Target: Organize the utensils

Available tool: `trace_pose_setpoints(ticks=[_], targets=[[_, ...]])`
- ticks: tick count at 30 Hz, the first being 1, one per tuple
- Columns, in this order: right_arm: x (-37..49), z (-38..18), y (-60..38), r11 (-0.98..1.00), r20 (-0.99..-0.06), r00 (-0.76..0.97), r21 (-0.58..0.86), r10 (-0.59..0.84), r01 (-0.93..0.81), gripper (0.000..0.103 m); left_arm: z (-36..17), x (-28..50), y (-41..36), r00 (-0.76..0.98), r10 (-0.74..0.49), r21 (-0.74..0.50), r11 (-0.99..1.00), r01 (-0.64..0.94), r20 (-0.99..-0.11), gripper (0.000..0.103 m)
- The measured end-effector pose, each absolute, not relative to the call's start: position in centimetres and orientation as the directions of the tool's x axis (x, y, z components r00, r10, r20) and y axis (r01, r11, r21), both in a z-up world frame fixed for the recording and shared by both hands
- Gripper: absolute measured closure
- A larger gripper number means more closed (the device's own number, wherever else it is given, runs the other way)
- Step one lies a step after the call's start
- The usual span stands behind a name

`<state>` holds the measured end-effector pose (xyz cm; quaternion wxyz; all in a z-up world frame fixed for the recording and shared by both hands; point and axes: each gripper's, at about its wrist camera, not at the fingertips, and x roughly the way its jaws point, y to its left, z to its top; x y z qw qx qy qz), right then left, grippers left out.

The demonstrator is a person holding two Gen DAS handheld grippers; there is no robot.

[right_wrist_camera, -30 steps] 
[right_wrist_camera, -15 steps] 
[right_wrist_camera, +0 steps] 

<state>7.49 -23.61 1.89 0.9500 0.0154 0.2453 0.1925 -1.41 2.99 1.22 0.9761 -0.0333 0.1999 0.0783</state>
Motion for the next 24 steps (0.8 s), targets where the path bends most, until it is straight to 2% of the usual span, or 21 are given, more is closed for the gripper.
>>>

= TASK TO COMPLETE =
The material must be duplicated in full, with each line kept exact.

= RESULT FOR THIS TASK =
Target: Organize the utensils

Available tool: `trace_pose_setpoints(ticks=[_], targets=[[_, ...]])`
- ticks: tick count at 30 Hz, the first being 1, one per tuple
- Columns, in this order: right_arm: x (-37..49), z (-38..18), y (-60..38), r11 (-0.98..1.00), r20 (-0.99..-0.06), r00 (-0.76..0.97), r21 (-0.58..0.86), r10 (-0.59..0.84), r01 (-0.93..0.81), gripper (0.000..0.103 m); left_arm: z (-36..17), x (-28..50), y (-41..36), r00 (-0.76..0.98), r10 (-0.74..0.49), r21 (-0.74..0.50), r11 (-0.99..1.00), r01 (-0.64..0.94), r20 (-0.99..-0.11), gripper (0.000..0.103 m)
- The measured end-effector pose, each absolute, not relative to the call's start: position in centimetres and orientation as the directions of the tool's x axis (x, y, z components r00, r10, r20) and y axis (r01, r11, r21), both in a z-up world frame fixed for the recording and shared by both hands
- Gripper: absolute measured closure
- A larger gripper number means more closed (the device's own number, wherever else it is given, runs the other way)
- Step one lies a step after the call's start
- The usual span stands behind a name

`<state>` holds the measured end-effector pose (xyz cm; quaternion wxyz; all in a z-up world frame fixed for the recording and shared by both hands; point and axes: each gripper's, at about its wrist camera, not at the fingertips, and x roughly the way its jaws point, y to its left, z to its top; x y z qw qx qy qz), right then left, grippers left out.

The demonstrator is a person holding two Gen DAS handheld grippers; there is no robot.

[right_wrist_camera, -30 steps] 
[right_wrist_camera, -15 steps] 
[right_wrist_camera, +0 steps] 

<state>7.49 -23.61 1.89 0.9500 0.0154 0.2453 0.1925 -1.41 2.99 1.22 0.9761 -0.0333 0.1999 0.0783</state>
Motion for the next 24 steps (0.8 s), targets where the path bends most, until it is straight to 2% of the usual span, or 21 are given, more is closed for the gripper.
>>>

Nothing further is required of the output.